● **Directions for this task**
From the first line to the last, restate the data word for word.

Data records

- - -

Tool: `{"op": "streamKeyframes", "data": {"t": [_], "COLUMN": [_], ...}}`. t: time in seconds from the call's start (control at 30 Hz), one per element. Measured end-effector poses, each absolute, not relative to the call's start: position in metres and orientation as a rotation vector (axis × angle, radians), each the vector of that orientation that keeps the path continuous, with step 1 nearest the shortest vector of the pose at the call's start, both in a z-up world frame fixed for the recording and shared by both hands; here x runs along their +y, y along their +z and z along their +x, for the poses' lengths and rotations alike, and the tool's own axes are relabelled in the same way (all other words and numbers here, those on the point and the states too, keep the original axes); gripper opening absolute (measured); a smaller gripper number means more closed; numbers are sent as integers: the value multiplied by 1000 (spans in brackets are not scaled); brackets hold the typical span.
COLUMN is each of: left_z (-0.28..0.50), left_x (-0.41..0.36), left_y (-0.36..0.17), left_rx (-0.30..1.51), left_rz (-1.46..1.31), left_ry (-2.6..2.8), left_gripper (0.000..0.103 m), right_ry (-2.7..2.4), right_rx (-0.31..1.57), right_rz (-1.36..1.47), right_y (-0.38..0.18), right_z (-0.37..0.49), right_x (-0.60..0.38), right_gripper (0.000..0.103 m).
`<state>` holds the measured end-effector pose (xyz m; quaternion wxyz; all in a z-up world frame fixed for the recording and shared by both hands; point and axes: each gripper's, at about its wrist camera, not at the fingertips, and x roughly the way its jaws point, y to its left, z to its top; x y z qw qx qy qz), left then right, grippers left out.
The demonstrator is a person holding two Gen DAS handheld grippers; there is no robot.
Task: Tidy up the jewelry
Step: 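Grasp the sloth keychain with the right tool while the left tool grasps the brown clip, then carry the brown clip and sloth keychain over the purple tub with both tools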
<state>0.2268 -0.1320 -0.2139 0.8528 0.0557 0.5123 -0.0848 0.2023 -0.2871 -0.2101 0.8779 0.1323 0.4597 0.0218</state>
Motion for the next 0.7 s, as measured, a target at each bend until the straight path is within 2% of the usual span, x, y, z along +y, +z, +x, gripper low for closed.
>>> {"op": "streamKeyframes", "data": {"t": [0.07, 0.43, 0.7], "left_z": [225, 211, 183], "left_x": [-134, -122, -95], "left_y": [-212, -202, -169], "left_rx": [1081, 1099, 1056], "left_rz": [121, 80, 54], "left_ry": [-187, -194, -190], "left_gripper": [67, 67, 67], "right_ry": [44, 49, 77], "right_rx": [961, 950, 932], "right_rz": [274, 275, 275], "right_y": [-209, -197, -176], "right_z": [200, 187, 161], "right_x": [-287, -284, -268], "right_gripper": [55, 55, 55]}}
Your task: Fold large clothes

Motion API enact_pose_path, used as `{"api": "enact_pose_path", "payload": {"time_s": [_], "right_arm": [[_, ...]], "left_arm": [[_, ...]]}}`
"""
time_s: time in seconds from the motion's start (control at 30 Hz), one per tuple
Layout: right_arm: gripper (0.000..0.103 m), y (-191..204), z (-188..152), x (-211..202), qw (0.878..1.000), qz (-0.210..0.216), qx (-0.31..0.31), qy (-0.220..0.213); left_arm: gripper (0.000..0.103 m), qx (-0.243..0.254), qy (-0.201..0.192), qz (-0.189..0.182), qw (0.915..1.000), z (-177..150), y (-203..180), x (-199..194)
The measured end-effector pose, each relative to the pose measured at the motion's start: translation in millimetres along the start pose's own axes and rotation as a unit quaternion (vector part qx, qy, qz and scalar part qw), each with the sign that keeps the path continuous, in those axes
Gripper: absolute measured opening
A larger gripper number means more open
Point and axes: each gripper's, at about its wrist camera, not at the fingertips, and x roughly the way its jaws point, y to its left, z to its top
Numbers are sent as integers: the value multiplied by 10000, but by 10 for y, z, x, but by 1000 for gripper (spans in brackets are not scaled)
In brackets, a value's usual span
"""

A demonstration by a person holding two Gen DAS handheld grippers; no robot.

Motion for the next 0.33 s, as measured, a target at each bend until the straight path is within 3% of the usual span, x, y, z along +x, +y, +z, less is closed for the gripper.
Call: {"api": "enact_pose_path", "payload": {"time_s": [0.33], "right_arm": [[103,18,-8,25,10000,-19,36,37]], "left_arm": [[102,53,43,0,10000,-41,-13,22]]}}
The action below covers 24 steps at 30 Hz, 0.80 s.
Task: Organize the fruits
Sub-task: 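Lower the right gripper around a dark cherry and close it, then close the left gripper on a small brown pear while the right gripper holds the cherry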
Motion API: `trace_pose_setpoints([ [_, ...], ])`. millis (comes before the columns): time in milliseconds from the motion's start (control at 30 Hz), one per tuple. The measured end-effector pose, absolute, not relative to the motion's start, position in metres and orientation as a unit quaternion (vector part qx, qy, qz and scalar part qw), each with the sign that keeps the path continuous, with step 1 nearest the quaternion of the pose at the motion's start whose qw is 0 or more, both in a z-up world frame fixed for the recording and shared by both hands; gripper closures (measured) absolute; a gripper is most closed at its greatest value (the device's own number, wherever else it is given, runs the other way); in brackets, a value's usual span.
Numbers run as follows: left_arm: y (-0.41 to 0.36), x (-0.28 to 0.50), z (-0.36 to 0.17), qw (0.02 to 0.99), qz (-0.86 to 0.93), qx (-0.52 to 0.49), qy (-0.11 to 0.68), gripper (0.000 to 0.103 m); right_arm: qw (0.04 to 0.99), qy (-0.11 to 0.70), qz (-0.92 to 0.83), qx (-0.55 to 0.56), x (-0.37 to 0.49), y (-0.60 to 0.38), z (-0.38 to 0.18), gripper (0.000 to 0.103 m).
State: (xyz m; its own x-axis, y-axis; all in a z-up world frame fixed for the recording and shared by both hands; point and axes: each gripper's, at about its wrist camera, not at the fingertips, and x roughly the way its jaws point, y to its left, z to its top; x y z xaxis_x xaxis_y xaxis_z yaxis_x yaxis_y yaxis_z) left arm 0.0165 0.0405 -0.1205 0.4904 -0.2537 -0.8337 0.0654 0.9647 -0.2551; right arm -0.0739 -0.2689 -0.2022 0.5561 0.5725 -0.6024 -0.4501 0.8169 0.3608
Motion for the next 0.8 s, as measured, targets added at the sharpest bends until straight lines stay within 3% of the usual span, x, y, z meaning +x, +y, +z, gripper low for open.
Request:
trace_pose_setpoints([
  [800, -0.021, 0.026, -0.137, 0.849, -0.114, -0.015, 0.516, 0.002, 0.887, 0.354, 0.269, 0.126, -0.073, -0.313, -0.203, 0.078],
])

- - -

● **Task response**
Tool: `{"op": "streamKeyframes", "data": {"t": [_], "COLUMN": [_], ...}}`. t: time in seconds from the call's start (control at 30 Hz), one per element. Measured end-effector poses, each absolute, not relative to the call's start: position in metres and orientation as a rotation vector (axis × angle, radians), each the vector of that orientation that keeps the path continuous, with step 1 nearest the shortest vector of the pose at the call's start, both in a z-up world frame fixed for the recording and shared by both hands; here x runs along their +y, y along their +z and z along their +x, for the poses' lengths and rotations alike, and the tool's own axes are relabelled in the same way (all other words and numbers here, those on the point and the states too, keep the original axes); gripper opening absolute (measured); a smaller gripper number means more closed; numbers are sent as integers: the value multiplied by 1000 (spans in brackets are not scaled); brackets hold the typical span.
COLUMN is each of: left_z (-0.28..0.50), left_x (-0.41..0.36), left_y (-0.36..0.17), left_rx (-0.30..1.51), left_rz (-1.46..1.31), left_ry (-2.6..2.8), left_gripper (0.000..0.103 m), right_ry (-2.7..2.4), right_rx (-0.31..1.57), right_rz (-1.36..1.47), right_y (-0.38..0.18), right_z (-0.37..0.49), right_x (-0.60..0.38), right_gripper (0.000..0.103 m).
`<state>` holds the measured end-effector pose (xyz m; quaternion wxyz; all in a z-up world frame fixed for the recording and shared by both hands; point and axes: each gripper's, at about its wrist camera, not at the fingertips, and x roughly the way its jaws point, y to its left, z to its top; x y z qw qx qy qz), left then right, grippers left out.
The demonstrator is a person holding two Gen DAS handheld grippers; there is no robot.
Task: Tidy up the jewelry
Step: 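Grasp the sloth keychain with the right tool while the left tool grasps the brown clip, then carry the brown clip and sloth keychain over the purple tub with both tools
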<state>0.2268 -0.1320 -0.2139 0.8528 0.0557 0.5123 -0.0848 0.2023 -0.2871 -0.2101 0.8779 0.1323 0.4597 0.0218</state>
Motion for the next 0.7 s, as measured, a target at each bend until the straight path is within 2% of the usual span, x, y, z along +y, +z, +x, gripper low for closed.
>>> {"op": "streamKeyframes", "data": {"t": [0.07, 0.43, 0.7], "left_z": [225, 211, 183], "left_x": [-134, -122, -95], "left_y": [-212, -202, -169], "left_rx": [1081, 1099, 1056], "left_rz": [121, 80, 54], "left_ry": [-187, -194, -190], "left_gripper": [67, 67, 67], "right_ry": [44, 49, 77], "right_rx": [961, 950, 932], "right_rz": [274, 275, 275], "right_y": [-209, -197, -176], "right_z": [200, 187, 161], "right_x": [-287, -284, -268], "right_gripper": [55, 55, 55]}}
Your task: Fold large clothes

Motion API enact_pose_path, used as `{"api": "enact_pose_path", "payload": {"time_s": [_], "right_arm": [[_, ...]], "left_arm": [[_, ...]]}}`
"""
time_s: time in seconds from the motion's start (control at 30 Hz), one per tuple
Layout: right_arm: gripper (0.000..0.103 m), y (-191..204), z (-188..152), x (-211..202), qw (0.878..1.000), qz (-0.210..0.216), qx (-0.31..0.31), qy (-0.220..0.213); left_arm: gripper (0.000..0.103 m), qx (-0.243..0.254), qy (-0.201..0.192), qz (-0.189..0.182), qw (0.915..1.000), z (-177..150), y (-203..180), x (-199..194)
The measured end-effector pose, each relative to the pose measured at the motion's start: translation in millimetres along the start pose's own axes and rotation as a unit quaternion (vector part qx, qy, qz and scalar part qw), each with the sign that keeps the path continuous, in those axes
Gripper: absolute measured opening
A larger gripper number means more open
Point and axes: each gripper's, at about its wrist camera, not at the fingertips, and x roughly the way its jaws point, y to its left, z to its top
Numbers are sent as integers: the value multiplied by 10000, but by 10 for y, z, x, but by 1000 for gripper (spans in brackets are not scaled)
In brackets, a value's usual span
"""

A demonstration by a person holding two Gen DAS handheld grippers; no robot.

Motion for the next 0.33 s, as measured, a target at each bend until the straight path is within 3% of the usual span, x, y, z along +x, +y, +z, less is closed for the gripper.
Call: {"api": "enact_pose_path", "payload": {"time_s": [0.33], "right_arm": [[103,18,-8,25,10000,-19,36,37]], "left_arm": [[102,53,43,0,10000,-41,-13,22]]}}
The action below covers 24 steps at 30 Hz, 0.80 s.
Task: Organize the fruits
Sub-task: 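Lower the right gripper around a dark cherry and close it, then close the left gripper on a small brown pear while the right gripper holds the cherry
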Motion API: `trace_pose_setpoints([ [_, ...], ])`. millis (comes before the columns): time in milliseconds from the motion's start (control at 30 Hz), one per tuple. The measured end-effector pose, absolute, not relative to the motion's start, position in metres and orientation as a unit quaternion (vector part qx, qy, qz and scalar part qw), each with the sign that keeps the path continuous, with step 1 nearest the quaternion of the pose at the motion's start whose qw is 0 or more, both in a z-up world frame fixed for the recording and shared by both hands; gripper closures (measured) absolute; a gripper is most closed at its greatest value (the device's own number, wherever else it is given, runs the other way); in brackets, a value's usual span.
Numbers run as follows: left_arm: y (-0.41 to 0.36), x (-0.28 to 0.50), z (-0.36 to 0.17), qw (0.02 to 0.99), qz (-0.86 to 0.93), qx (-0.52 to 0.49), qy (-0.11 to 0.68), gripper (0.000 to 0.103 m); right_arm: qw (0.04 to 0.99), qy (-0.11 to 0.70), qz (-0.92 to 0.83), qx (-0.55 to 0.56), x (-0.37 to 0.49), y (-0.60 to 0.38), z (-0.38 to 0.18), gripper (0.000 to 0.103 m).
State: (xyz m; its own x-axis, y-axis; all in a z-up world frame fixed for the recording and shared by both hands; point and axes: each gripper's, at about its wrist camera, not at the fingertips, and x roughly the way its jaws point, y to its left, z to its top; x y z xaxis_x xaxis_y xaxis_z yaxis_x yaxis_y yaxis_z) left arm 0.0165 0.0405 -0.1205 0.4904 -0.2537 -0.8337 0.0654 0.9647 -0.2551; right arm -0.0739 -0.2689 -0.2022 0.5561 0.5725 -0.6024 -0.4501 0.8169 0.3608
Motion for the next 0.8 s, as measured, targets added at the sharpest bends until straight lines stay within 3% of the usual span, x, y, z meaning +x, +y, +z, gripper low for open.
Request:
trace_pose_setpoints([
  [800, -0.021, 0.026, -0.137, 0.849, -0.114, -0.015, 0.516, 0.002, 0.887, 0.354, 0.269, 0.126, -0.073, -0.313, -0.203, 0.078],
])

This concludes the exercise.